**Task description:** Report how many lines of the listing below include the word "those". Give nothing but the number.
━━━
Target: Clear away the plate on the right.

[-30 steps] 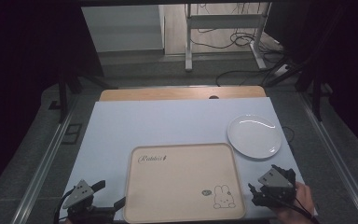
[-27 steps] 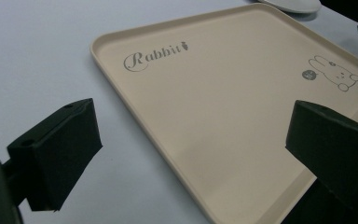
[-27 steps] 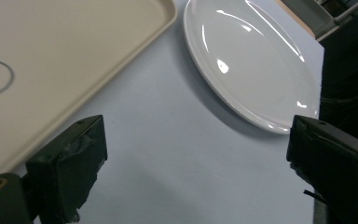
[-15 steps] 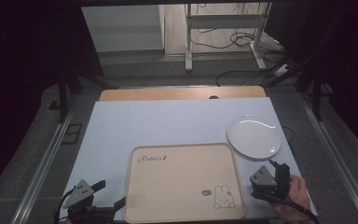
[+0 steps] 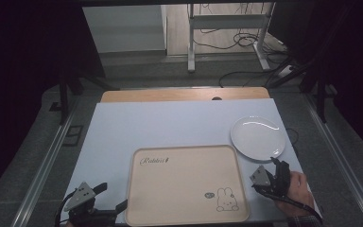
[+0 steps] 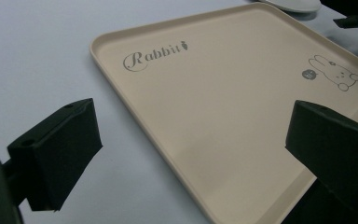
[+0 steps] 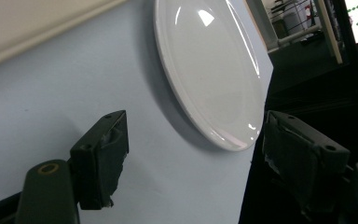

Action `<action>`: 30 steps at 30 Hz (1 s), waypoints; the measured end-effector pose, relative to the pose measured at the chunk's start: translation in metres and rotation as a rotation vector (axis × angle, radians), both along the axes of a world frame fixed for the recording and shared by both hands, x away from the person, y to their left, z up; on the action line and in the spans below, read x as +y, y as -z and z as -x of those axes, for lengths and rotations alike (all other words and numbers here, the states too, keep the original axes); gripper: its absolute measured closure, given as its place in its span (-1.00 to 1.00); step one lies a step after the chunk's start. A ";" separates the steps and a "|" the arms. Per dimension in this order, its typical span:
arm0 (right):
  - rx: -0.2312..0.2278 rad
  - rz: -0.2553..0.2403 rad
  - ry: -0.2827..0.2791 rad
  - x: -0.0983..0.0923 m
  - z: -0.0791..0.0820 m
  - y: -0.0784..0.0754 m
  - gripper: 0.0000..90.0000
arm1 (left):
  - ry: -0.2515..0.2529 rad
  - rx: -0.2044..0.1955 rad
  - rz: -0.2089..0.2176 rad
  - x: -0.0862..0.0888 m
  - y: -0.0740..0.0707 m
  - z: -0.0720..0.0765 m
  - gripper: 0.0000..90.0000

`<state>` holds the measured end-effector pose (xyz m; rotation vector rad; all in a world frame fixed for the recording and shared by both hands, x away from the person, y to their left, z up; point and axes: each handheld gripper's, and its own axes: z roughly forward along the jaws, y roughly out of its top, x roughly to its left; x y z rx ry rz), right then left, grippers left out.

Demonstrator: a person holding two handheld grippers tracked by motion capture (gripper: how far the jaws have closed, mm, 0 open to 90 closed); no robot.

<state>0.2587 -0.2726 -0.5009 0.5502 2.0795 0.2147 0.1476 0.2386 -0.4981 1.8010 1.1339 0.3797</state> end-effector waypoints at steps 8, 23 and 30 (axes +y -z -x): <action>-0.008 0.053 -0.005 -0.001 -0.010 0.005 -0.43 | 0.001 0.001 0.000 0.000 0.000 0.000 -0.93; -0.041 0.141 -0.050 0.002 -0.021 0.014 -0.16 | 0.000 0.003 0.003 0.000 0.000 -0.001 -0.93; -0.029 0.215 -0.084 0.010 -0.024 0.023 -0.02 | 0.000 0.003 0.005 0.000 0.000 -0.001 -0.93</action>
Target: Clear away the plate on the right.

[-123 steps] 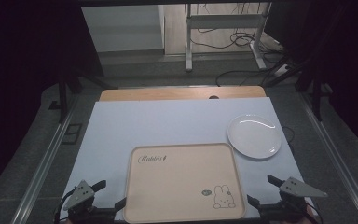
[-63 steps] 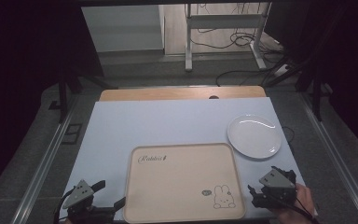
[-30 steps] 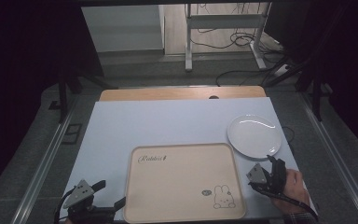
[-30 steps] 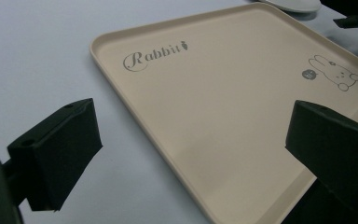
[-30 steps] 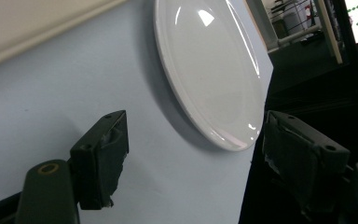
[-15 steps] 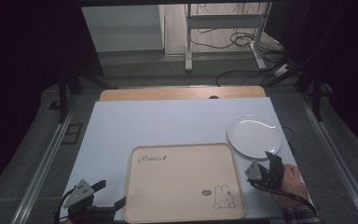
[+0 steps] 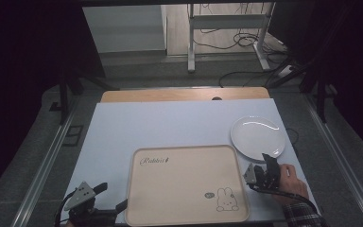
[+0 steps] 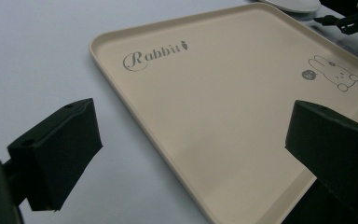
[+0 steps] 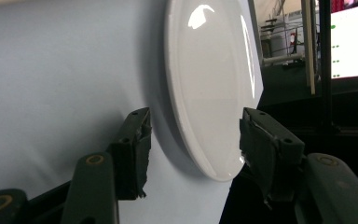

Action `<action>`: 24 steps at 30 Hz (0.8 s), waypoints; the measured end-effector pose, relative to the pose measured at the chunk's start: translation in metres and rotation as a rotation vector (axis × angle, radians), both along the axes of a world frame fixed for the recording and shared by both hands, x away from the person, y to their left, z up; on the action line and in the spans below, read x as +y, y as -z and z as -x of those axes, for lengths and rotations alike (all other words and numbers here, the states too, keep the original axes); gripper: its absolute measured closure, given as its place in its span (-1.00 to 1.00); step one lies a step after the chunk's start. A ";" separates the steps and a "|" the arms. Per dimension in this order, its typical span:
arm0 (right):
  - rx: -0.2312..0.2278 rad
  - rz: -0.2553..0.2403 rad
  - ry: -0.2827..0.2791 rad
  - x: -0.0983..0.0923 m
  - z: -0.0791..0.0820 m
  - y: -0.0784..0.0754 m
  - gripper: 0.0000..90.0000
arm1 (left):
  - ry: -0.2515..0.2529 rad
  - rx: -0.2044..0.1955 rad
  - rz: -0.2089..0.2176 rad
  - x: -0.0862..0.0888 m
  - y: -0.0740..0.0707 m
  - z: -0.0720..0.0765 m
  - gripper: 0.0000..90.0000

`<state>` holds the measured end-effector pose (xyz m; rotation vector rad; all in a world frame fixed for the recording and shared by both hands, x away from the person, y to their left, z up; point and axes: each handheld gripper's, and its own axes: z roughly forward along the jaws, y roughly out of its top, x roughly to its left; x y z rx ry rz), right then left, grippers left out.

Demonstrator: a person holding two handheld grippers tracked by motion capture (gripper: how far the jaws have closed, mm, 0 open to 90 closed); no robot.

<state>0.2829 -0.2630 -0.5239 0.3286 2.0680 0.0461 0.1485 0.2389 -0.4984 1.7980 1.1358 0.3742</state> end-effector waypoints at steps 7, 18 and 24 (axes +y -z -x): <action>0.016 0.045 -0.017 0.004 -0.005 0.006 0.09 | 0.000 0.000 -0.001 0.000 0.000 0.000 -0.93; 0.019 0.125 -0.029 0.011 -0.018 0.014 0.30 | 0.001 0.000 0.000 0.000 0.000 0.000 -0.93; 0.011 0.155 -0.037 0.013 -0.024 0.017 0.37 | 0.001 0.000 0.000 0.000 0.000 0.000 -0.93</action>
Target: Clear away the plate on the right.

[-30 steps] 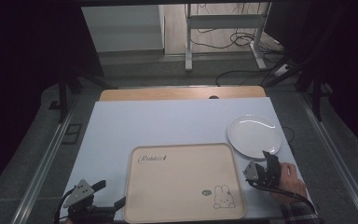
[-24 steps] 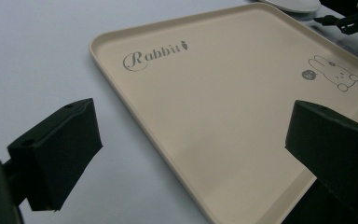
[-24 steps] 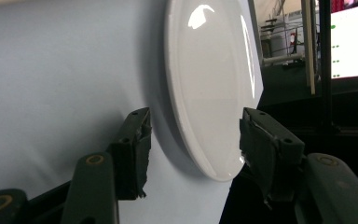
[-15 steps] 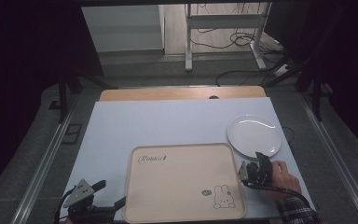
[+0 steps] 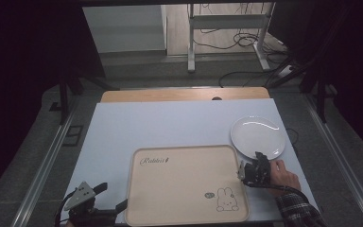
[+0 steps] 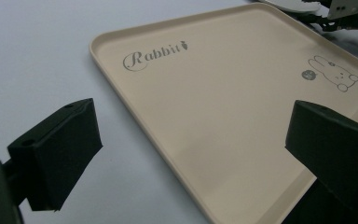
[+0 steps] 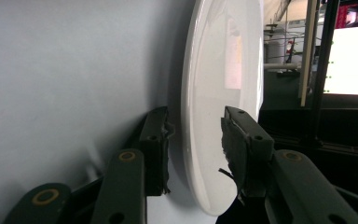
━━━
**Answer to this problem:** 2